Tally the lines below that contain the word "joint". Only the number should be returned.

**** Stored data

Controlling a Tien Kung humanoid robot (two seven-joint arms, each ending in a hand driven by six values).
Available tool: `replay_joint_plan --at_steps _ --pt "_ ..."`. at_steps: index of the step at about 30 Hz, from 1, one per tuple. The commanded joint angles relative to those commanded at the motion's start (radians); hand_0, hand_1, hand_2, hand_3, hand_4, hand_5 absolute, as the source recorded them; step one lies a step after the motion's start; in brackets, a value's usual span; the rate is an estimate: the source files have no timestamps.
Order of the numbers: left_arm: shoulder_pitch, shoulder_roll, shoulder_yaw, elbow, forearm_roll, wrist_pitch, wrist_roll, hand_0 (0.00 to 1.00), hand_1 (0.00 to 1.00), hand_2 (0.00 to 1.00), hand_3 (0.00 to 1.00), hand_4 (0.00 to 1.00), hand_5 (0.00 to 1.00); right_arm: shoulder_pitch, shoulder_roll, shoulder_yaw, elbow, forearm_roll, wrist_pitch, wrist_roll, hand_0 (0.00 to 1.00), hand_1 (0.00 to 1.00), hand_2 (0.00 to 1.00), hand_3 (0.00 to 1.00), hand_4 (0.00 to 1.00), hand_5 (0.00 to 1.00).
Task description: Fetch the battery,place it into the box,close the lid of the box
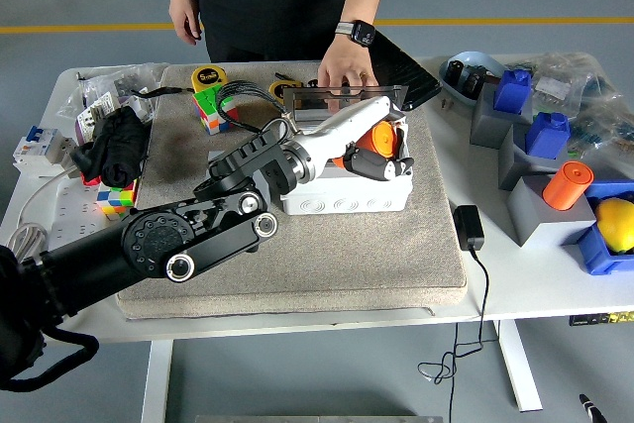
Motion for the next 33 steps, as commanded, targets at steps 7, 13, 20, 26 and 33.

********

- Written solution -
2